Start of Block
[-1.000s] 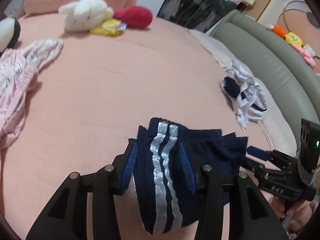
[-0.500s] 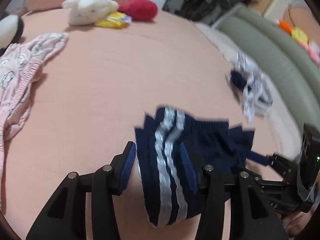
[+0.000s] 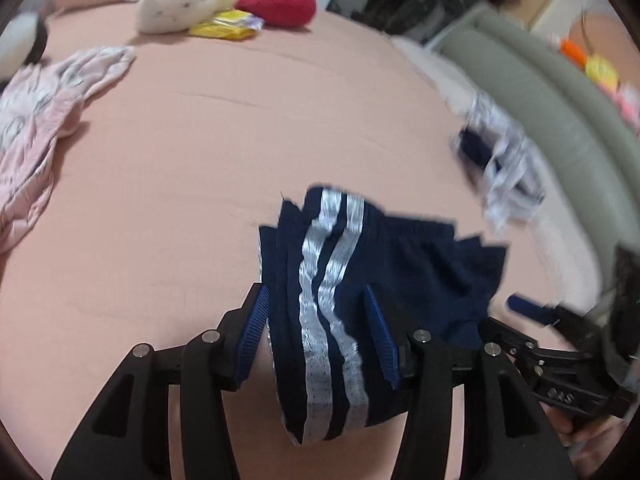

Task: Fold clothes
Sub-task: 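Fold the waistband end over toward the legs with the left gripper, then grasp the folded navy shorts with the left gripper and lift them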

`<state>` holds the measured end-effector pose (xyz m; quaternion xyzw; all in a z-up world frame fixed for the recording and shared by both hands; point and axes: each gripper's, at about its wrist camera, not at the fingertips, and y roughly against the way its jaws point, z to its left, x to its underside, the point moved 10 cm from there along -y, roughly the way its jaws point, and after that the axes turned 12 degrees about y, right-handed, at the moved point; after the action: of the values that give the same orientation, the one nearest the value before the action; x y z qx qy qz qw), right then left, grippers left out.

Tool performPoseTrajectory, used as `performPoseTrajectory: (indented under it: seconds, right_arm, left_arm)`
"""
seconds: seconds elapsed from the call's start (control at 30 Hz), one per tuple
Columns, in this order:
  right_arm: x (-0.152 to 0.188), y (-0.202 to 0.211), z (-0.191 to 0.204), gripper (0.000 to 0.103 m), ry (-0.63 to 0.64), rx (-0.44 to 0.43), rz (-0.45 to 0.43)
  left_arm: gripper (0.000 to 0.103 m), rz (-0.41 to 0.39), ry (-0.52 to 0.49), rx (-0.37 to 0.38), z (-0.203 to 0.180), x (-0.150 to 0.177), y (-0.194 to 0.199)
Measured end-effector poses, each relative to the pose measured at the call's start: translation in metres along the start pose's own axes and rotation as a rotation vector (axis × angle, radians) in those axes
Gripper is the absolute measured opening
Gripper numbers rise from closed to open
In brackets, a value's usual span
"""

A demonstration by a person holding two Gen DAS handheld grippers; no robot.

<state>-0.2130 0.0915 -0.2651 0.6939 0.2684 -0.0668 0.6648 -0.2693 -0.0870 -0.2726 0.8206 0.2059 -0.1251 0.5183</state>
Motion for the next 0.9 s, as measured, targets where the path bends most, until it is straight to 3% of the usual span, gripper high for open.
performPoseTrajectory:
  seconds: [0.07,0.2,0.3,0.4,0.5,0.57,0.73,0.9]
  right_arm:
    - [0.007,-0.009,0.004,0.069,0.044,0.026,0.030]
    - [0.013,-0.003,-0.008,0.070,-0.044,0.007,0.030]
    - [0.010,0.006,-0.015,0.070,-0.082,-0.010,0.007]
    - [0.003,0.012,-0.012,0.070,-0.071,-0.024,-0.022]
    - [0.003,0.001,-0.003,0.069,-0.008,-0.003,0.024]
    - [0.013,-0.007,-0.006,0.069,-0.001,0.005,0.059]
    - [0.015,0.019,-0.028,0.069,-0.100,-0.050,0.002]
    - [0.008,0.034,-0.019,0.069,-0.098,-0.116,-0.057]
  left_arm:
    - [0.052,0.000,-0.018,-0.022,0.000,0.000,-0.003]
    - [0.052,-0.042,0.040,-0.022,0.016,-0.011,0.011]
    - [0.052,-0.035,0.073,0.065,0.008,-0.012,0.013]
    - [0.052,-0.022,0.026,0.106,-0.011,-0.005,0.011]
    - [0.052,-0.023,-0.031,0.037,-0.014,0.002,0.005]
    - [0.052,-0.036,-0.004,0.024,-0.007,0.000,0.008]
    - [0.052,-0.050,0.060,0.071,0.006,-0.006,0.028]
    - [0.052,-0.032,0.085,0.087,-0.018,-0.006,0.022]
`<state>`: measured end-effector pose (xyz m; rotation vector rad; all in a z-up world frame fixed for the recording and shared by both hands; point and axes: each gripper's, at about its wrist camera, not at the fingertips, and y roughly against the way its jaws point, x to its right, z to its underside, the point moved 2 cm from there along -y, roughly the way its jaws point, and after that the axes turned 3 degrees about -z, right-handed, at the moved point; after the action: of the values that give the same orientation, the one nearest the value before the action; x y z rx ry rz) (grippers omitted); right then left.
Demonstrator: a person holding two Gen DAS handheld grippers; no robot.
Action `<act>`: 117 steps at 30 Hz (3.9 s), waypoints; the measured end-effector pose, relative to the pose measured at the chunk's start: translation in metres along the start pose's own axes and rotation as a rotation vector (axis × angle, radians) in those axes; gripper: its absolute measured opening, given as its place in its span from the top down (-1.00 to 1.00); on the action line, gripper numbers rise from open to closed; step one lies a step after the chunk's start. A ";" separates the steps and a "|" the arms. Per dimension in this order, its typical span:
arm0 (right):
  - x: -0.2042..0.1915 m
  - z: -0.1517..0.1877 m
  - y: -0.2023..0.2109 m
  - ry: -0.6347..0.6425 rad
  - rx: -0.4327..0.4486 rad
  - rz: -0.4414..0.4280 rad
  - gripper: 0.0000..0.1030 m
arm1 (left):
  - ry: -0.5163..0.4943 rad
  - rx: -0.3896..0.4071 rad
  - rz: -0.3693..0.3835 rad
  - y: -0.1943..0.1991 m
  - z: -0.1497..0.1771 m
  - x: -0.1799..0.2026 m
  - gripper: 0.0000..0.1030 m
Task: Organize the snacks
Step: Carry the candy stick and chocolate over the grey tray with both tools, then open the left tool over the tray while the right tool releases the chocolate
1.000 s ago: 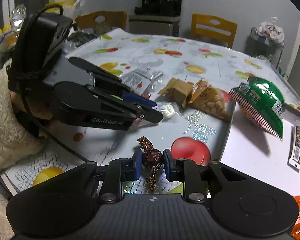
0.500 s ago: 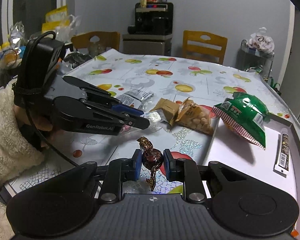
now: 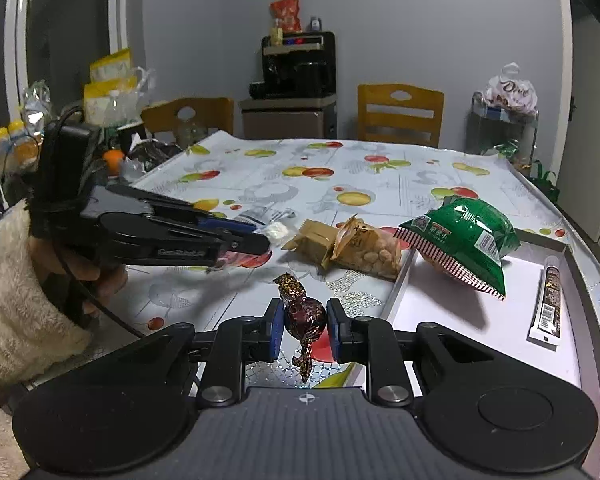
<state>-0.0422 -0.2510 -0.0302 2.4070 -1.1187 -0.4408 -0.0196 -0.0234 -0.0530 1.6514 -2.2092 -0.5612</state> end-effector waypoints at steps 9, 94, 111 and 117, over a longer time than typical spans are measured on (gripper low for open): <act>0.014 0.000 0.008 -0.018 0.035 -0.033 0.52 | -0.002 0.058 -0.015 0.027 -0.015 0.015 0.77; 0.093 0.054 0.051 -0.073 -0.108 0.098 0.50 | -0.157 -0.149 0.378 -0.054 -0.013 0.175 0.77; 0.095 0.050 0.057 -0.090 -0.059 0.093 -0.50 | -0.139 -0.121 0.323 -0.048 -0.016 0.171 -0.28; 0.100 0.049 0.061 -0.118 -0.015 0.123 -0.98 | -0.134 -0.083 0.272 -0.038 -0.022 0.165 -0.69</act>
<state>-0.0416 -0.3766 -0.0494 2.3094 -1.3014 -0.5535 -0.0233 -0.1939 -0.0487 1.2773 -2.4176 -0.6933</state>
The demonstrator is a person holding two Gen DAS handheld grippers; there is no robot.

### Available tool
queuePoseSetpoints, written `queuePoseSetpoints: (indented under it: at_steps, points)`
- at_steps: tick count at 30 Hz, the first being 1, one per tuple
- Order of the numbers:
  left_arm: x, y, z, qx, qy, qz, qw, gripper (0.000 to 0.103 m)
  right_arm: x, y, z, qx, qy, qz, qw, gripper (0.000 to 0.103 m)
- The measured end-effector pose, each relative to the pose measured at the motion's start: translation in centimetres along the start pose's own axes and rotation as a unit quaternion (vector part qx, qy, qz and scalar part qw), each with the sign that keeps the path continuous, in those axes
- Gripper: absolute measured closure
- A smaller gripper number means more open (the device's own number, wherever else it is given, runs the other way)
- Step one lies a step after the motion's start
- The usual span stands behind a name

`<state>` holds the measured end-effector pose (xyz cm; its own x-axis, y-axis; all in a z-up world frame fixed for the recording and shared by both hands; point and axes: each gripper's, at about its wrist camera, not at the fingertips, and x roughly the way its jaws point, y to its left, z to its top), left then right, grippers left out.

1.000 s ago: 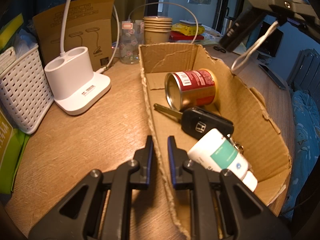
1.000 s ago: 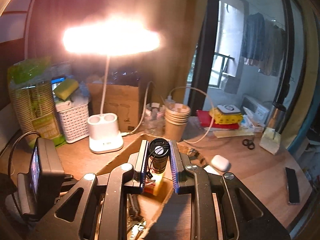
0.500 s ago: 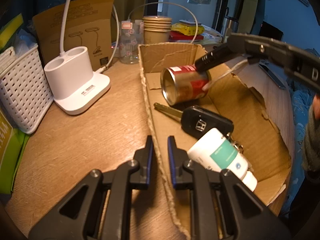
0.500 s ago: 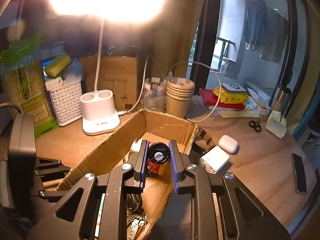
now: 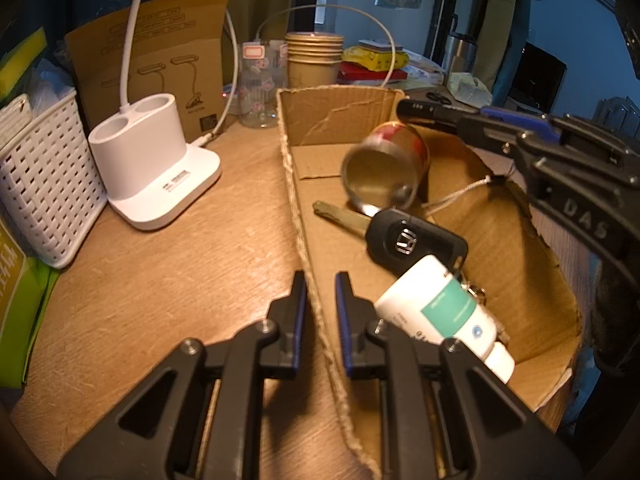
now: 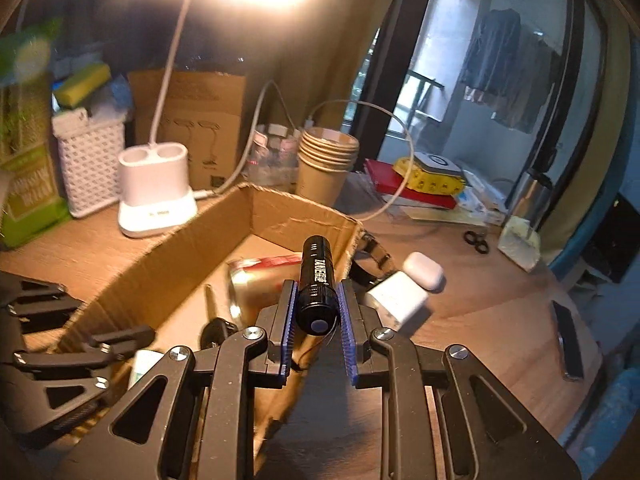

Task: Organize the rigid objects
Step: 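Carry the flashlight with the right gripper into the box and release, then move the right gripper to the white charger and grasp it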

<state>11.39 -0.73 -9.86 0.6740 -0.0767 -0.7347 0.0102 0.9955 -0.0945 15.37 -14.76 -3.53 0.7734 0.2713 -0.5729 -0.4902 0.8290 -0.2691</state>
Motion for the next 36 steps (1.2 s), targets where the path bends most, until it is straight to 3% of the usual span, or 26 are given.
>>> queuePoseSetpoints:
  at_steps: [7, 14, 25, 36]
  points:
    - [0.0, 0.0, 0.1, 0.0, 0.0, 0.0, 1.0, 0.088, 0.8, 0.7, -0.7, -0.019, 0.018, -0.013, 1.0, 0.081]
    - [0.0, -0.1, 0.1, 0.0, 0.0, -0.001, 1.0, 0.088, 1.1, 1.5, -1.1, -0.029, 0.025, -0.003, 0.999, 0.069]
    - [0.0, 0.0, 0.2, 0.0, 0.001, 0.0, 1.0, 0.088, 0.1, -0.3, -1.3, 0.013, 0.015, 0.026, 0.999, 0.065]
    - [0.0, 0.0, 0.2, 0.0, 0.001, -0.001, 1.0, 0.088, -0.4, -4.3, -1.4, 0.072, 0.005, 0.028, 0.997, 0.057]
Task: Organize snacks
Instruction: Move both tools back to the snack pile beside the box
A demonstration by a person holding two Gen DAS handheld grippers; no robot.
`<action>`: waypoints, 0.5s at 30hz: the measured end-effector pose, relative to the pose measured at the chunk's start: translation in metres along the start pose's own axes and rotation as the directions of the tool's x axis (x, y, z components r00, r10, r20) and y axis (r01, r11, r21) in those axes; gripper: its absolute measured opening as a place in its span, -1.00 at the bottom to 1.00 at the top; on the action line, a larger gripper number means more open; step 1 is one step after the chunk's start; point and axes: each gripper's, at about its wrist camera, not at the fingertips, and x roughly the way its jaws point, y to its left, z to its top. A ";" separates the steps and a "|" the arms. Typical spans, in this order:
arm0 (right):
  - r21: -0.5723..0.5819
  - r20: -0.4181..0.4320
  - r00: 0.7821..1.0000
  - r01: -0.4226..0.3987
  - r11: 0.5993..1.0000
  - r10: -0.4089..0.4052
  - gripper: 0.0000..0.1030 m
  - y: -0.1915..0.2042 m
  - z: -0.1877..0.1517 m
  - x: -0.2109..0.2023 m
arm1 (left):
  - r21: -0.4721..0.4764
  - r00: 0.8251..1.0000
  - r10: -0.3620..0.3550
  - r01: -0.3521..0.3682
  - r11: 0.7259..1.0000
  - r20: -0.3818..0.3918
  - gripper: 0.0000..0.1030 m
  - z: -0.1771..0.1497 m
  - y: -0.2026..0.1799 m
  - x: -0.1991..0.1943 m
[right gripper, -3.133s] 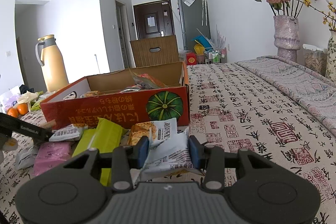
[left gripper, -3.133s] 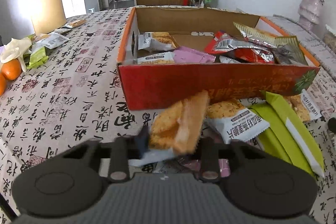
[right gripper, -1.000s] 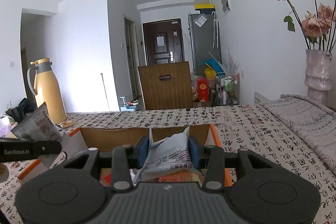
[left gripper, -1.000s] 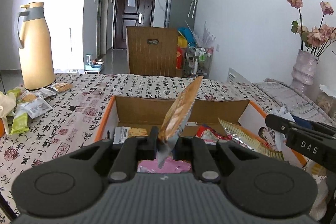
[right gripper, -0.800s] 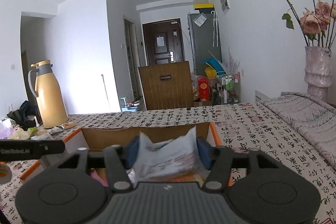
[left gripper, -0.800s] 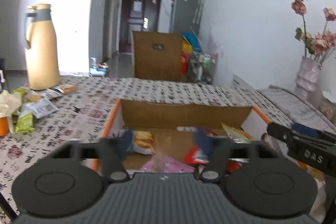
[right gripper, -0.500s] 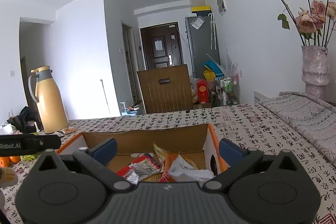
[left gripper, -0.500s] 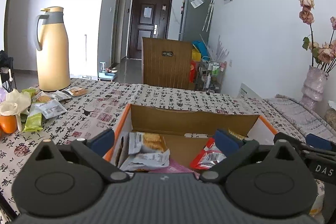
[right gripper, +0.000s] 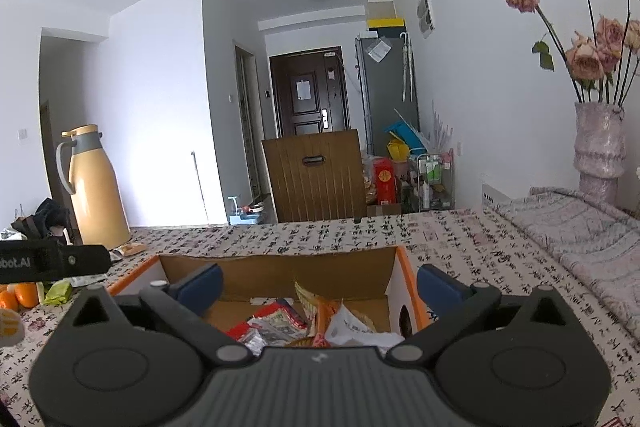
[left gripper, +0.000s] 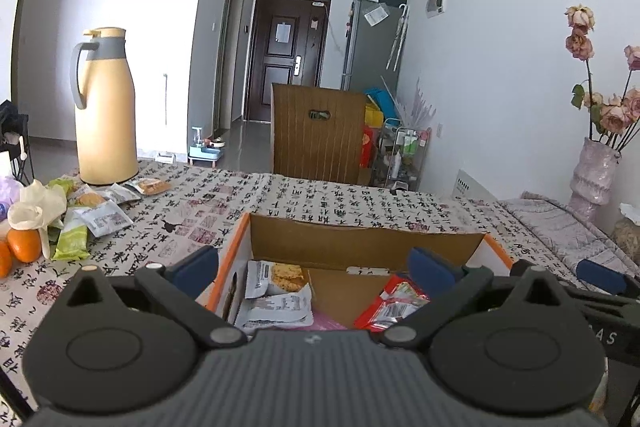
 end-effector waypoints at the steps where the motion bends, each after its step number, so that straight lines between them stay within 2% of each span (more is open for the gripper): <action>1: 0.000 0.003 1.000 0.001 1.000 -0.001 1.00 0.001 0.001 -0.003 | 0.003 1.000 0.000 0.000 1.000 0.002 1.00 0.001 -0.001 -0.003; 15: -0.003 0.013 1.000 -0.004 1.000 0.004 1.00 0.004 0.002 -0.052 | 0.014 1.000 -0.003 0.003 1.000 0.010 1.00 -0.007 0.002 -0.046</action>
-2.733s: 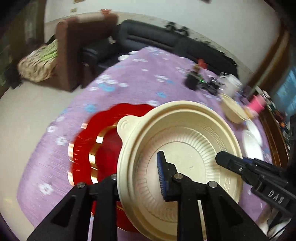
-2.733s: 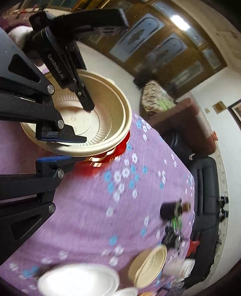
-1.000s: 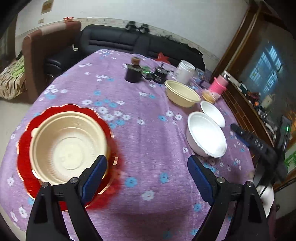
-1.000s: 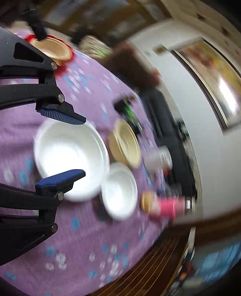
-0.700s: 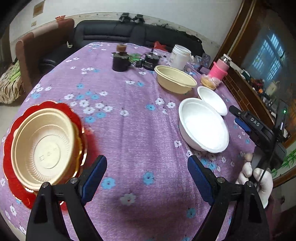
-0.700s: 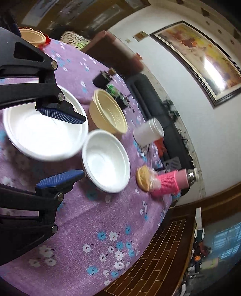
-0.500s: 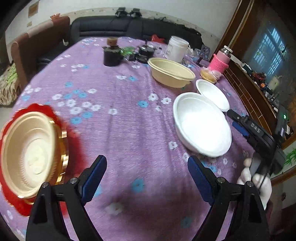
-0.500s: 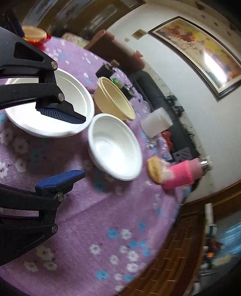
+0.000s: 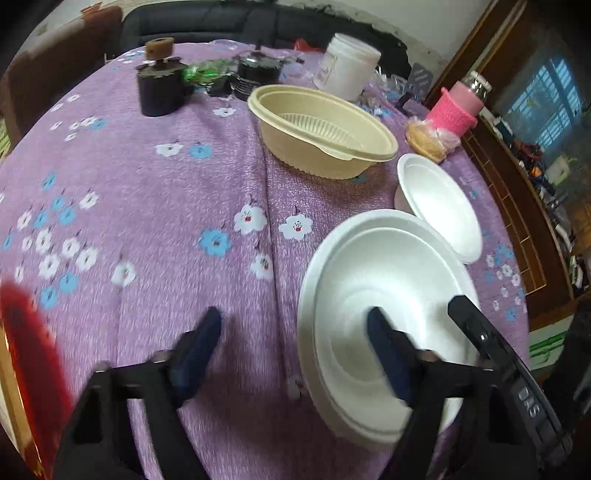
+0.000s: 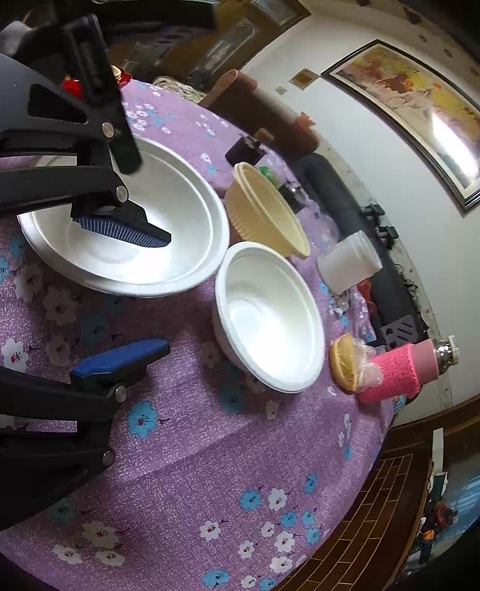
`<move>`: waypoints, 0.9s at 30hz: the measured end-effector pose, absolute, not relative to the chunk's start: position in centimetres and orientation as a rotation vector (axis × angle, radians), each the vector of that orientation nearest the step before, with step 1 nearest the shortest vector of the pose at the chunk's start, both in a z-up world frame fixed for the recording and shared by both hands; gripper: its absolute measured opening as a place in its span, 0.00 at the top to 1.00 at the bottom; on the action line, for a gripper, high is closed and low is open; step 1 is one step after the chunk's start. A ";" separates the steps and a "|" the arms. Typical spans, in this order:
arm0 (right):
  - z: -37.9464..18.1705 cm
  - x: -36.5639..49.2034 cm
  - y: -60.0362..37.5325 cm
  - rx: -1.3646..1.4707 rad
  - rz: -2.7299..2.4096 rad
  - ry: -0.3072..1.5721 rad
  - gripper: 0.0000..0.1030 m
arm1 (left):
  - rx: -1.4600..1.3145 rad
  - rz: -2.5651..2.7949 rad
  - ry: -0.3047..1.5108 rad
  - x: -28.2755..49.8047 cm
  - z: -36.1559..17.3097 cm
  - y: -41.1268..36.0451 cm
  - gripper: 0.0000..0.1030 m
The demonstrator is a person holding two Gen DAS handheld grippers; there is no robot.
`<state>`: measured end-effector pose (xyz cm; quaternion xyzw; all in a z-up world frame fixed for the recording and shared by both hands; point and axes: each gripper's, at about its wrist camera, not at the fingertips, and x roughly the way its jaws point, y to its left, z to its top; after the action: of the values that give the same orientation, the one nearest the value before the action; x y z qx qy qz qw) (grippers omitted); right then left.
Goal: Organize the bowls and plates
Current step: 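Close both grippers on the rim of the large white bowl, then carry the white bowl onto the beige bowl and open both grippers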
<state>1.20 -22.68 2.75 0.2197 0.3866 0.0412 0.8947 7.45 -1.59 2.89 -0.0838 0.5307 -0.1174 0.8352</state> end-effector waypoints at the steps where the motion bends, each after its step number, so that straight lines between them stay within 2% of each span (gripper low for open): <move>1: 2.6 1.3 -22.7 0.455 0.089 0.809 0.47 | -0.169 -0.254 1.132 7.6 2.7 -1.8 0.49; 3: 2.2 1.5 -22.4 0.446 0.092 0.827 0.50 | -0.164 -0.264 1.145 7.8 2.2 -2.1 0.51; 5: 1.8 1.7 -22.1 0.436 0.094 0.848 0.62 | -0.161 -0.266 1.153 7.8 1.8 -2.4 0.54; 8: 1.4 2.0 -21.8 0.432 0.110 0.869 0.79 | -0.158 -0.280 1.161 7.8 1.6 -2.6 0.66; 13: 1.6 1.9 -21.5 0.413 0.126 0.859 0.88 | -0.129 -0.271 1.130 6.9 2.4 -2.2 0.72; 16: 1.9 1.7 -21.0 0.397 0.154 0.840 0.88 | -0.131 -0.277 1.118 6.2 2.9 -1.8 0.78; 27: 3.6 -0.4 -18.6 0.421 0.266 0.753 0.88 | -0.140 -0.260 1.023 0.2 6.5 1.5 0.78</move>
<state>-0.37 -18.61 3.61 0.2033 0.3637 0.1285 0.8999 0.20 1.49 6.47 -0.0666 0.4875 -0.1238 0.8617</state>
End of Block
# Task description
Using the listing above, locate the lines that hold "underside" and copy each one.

# Result for this exercise
`<state>` holds the measured end-effector pose (xyz m; quaternion xyzw; all in a z-up world frame fixed for the recording and shared by both hands; point and axes: each gripper's, at about its wrist camera, not at the fingertips, and y roughly against the way its jaws point, z to its left, x to its underside, the point moved 10 cm from there along -y, roughly the way its jaws point, and after that the axes turned 12 degrees about y, right-handed, at the moved point; after the action: of the values that give the same orientation, the one nearest the value before the action; x y z qx qy qz qw), right then left, grippers left out.
`<state>`: measured end-effector pose (xyz m; rotation vector rad; all in a z-up world frame fixed for the recording and shared by both hands; point and axes: each gripper's, at about its wrist camera, not at the fingertips, and y roughly against the way its jaws point, x to its right, z to its underside, the point moved 2 cm from there along -y, roughly the way its jaws point, and after that the axes turned 3 degrees about -z, right-handed, at the moved point; after the action: of the values that give the same orientation, the one nearest the value before the action; x y z rx ry rz) (grippers omitted); right then left.

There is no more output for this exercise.